(Stored data entries)
● ● ● ●

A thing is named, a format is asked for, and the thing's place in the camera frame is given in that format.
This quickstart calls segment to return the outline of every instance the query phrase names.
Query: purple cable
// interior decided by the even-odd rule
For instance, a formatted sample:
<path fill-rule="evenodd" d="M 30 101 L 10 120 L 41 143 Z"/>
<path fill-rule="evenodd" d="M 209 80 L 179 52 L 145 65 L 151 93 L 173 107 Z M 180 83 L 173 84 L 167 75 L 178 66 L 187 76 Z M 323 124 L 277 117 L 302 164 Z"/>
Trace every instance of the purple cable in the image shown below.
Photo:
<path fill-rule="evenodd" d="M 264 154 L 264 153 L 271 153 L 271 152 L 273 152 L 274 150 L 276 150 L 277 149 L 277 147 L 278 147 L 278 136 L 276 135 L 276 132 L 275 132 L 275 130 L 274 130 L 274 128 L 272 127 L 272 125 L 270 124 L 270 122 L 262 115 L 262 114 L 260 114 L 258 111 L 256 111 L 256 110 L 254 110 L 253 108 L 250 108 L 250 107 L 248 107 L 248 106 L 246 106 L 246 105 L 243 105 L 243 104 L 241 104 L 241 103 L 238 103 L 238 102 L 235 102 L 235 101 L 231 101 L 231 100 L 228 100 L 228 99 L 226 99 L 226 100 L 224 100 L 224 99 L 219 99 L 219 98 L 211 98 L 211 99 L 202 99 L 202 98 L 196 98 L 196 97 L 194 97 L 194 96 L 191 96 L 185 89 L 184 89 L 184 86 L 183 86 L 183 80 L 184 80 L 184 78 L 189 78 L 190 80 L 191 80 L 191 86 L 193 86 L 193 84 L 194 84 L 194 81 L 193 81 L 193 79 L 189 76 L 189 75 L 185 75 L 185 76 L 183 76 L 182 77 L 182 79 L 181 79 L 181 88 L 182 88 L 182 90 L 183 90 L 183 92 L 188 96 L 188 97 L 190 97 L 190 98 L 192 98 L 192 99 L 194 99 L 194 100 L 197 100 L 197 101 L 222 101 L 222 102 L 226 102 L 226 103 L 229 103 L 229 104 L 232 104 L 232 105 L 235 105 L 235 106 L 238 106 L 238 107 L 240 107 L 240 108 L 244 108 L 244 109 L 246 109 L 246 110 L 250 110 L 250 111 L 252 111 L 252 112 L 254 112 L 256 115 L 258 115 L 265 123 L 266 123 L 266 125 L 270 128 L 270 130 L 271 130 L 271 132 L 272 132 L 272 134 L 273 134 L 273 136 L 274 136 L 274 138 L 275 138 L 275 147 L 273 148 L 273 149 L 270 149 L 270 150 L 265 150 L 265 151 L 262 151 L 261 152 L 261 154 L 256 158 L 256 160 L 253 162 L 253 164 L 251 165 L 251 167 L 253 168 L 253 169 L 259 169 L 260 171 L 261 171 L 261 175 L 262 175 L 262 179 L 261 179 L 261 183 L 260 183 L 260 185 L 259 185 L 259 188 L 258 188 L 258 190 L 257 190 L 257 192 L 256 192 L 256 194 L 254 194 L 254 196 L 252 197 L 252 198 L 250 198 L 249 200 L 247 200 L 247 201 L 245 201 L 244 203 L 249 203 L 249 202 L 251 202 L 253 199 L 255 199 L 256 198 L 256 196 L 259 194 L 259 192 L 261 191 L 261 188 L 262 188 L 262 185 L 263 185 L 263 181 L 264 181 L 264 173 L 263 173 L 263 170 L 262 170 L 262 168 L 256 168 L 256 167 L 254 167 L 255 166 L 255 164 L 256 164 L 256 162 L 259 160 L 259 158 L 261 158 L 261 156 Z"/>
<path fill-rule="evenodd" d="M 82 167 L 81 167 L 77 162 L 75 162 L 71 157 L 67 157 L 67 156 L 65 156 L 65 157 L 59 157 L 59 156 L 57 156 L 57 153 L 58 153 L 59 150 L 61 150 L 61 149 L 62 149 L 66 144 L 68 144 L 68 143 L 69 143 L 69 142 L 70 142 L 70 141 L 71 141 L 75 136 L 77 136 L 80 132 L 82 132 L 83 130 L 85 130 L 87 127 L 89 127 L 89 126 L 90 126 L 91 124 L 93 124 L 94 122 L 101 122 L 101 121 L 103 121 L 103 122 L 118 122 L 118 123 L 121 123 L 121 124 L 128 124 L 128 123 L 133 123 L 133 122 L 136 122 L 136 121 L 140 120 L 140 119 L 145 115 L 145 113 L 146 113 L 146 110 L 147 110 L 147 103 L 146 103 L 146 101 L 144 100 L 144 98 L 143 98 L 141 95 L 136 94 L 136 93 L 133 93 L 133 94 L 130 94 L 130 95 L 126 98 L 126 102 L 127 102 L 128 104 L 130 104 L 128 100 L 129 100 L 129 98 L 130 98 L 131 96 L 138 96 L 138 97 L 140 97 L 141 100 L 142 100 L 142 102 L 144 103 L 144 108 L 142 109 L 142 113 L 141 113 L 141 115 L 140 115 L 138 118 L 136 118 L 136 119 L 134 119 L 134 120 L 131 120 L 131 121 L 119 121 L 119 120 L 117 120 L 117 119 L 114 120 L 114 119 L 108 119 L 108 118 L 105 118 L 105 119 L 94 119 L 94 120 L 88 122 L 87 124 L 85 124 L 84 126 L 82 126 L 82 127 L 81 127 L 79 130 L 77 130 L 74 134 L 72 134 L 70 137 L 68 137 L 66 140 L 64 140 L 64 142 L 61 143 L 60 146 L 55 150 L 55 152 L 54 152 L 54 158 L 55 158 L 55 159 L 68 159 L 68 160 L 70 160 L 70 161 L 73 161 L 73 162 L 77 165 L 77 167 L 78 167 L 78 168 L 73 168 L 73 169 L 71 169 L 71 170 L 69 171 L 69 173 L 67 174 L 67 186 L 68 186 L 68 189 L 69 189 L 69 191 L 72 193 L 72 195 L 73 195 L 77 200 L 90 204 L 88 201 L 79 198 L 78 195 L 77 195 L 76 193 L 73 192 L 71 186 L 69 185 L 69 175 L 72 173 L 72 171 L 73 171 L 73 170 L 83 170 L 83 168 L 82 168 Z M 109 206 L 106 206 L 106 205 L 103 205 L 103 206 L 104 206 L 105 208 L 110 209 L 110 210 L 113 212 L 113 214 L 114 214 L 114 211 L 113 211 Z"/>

● ● ● ●

__PROBLEM DESCRIPTION__
Restate the data above word for word, please.

__REPLY__
A thing is named, a format is asked for, and the thing's place in the camera frame is given in that format.
This quickstart calls segment to return the outline of every instance the query phrase names.
Query: purple cable
// interior decided by the even-odd rule
For instance, a formatted sample:
<path fill-rule="evenodd" d="M 30 101 L 10 120 L 41 143 Z"/>
<path fill-rule="evenodd" d="M 209 80 L 179 52 L 145 65 L 151 93 L 173 107 Z M 180 83 L 173 84 L 167 75 L 178 66 L 187 76 Z M 323 124 L 277 117 L 302 164 Z"/>
Trace every instance of the purple cable in the image shown below.
Photo:
<path fill-rule="evenodd" d="M 264 154 L 264 153 L 271 153 L 271 152 L 273 152 L 274 150 L 276 150 L 277 149 L 277 147 L 278 147 L 278 136 L 276 135 L 276 132 L 275 132 L 275 130 L 274 130 L 274 128 L 272 127 L 272 125 L 270 124 L 270 122 L 262 115 L 262 114 L 260 114 L 258 111 L 256 111 L 256 110 L 254 110 L 253 108 L 250 108 L 250 107 L 248 107 L 248 106 L 246 106 L 246 105 L 243 105 L 243 104 L 241 104 L 241 103 L 238 103 L 238 102 L 235 102 L 235 101 L 231 101 L 231 100 L 228 100 L 228 99 L 226 99 L 226 100 L 224 100 L 224 99 L 219 99 L 219 98 L 211 98 L 211 99 L 202 99 L 202 98 L 196 98 L 196 97 L 194 97 L 194 96 L 191 96 L 185 89 L 184 89 L 184 86 L 183 86 L 183 80 L 184 80 L 184 78 L 189 78 L 190 80 L 191 80 L 191 86 L 193 86 L 193 84 L 194 84 L 194 81 L 193 81 L 193 79 L 189 76 L 189 75 L 185 75 L 185 76 L 183 76 L 182 77 L 182 79 L 181 79 L 181 88 L 182 88 L 182 90 L 183 90 L 183 92 L 188 96 L 188 97 L 190 97 L 190 98 L 192 98 L 192 99 L 194 99 L 194 100 L 197 100 L 197 101 L 222 101 L 222 102 L 226 102 L 226 103 L 229 103 L 229 104 L 232 104 L 232 105 L 235 105 L 235 106 L 238 106 L 238 107 L 240 107 L 240 108 L 244 108 L 244 109 L 246 109 L 246 110 L 250 110 L 250 111 L 252 111 L 252 112 L 254 112 L 256 115 L 258 115 L 265 123 L 266 123 L 266 125 L 270 128 L 270 130 L 271 130 L 271 132 L 272 132 L 272 134 L 273 134 L 273 136 L 274 136 L 274 138 L 275 138 L 275 147 L 273 148 L 273 149 L 270 149 L 270 150 L 265 150 L 265 151 L 262 151 L 261 152 L 261 154 L 256 158 L 256 160 L 253 162 L 253 164 L 251 165 L 251 167 L 253 168 L 253 169 L 259 169 L 260 171 L 261 171 L 261 175 L 262 175 L 262 179 L 261 179 L 261 183 L 260 183 L 260 185 L 259 185 L 259 188 L 258 188 L 258 190 L 257 190 L 257 192 L 256 192 L 256 194 L 254 194 L 254 196 L 252 197 L 252 198 L 250 198 L 249 200 L 247 200 L 247 201 L 245 201 L 244 203 L 249 203 L 249 202 L 251 202 L 253 199 L 255 199 L 256 198 L 256 196 L 259 194 L 259 192 L 261 191 L 261 188 L 262 188 L 262 185 L 263 185 L 263 181 L 264 181 L 264 173 L 263 173 L 263 170 L 262 170 L 262 168 L 256 168 L 256 167 L 254 167 L 255 166 L 255 164 L 256 164 L 256 162 L 259 160 L 259 158 L 261 158 L 261 156 Z"/>
<path fill-rule="evenodd" d="M 82 167 L 81 167 L 77 162 L 75 162 L 71 157 L 67 157 L 67 156 L 65 156 L 65 157 L 59 157 L 59 156 L 57 156 L 57 153 L 58 153 L 59 150 L 61 150 L 61 149 L 62 149 L 66 144 L 68 144 L 68 143 L 69 143 L 69 142 L 70 142 L 70 141 L 71 141 L 75 136 L 77 136 L 80 132 L 82 132 L 83 130 L 85 130 L 87 127 L 89 127 L 89 126 L 90 126 L 91 124 L 93 124 L 94 122 L 101 122 L 101 121 L 103 121 L 103 122 L 118 122 L 118 123 L 121 123 L 121 124 L 128 124 L 128 123 L 133 123 L 133 122 L 136 122 L 136 121 L 140 120 L 140 119 L 145 115 L 145 113 L 146 113 L 146 110 L 147 110 L 147 103 L 146 103 L 146 101 L 144 100 L 144 98 L 143 98 L 141 95 L 136 94 L 136 93 L 133 93 L 133 94 L 130 94 L 130 95 L 126 98 L 126 102 L 127 102 L 128 104 L 130 104 L 128 100 L 129 100 L 129 98 L 130 98 L 131 96 L 138 96 L 138 97 L 140 97 L 141 100 L 142 100 L 142 102 L 144 103 L 144 108 L 142 109 L 142 113 L 141 113 L 141 115 L 140 115 L 138 118 L 136 118 L 136 119 L 134 119 L 134 120 L 131 120 L 131 121 L 119 121 L 119 120 L 117 120 L 117 119 L 114 120 L 114 119 L 108 119 L 108 118 L 105 118 L 105 119 L 94 119 L 94 120 L 88 122 L 87 124 L 85 124 L 84 126 L 82 126 L 82 127 L 81 127 L 79 130 L 77 130 L 74 134 L 72 134 L 70 137 L 68 137 L 66 140 L 64 140 L 64 142 L 61 143 L 60 146 L 55 150 L 55 152 L 54 152 L 54 158 L 55 158 L 55 159 L 68 159 L 68 160 L 70 160 L 70 161 L 73 161 L 73 162 L 77 165 L 77 167 L 78 167 L 78 168 L 73 168 L 73 169 L 71 169 L 71 170 L 69 171 L 69 173 L 67 174 L 67 186 L 68 186 L 68 189 L 69 189 L 69 191 L 72 193 L 72 195 L 73 195 L 77 200 L 90 204 L 88 201 L 79 198 L 78 195 L 77 195 L 76 193 L 73 192 L 71 186 L 69 185 L 69 175 L 72 173 L 72 171 L 73 171 L 73 170 L 83 170 L 83 168 L 82 168 Z M 109 206 L 106 206 L 106 205 L 103 205 L 103 206 L 104 206 L 105 208 L 110 209 L 110 210 L 113 212 L 113 214 L 114 214 L 114 211 L 113 211 Z"/>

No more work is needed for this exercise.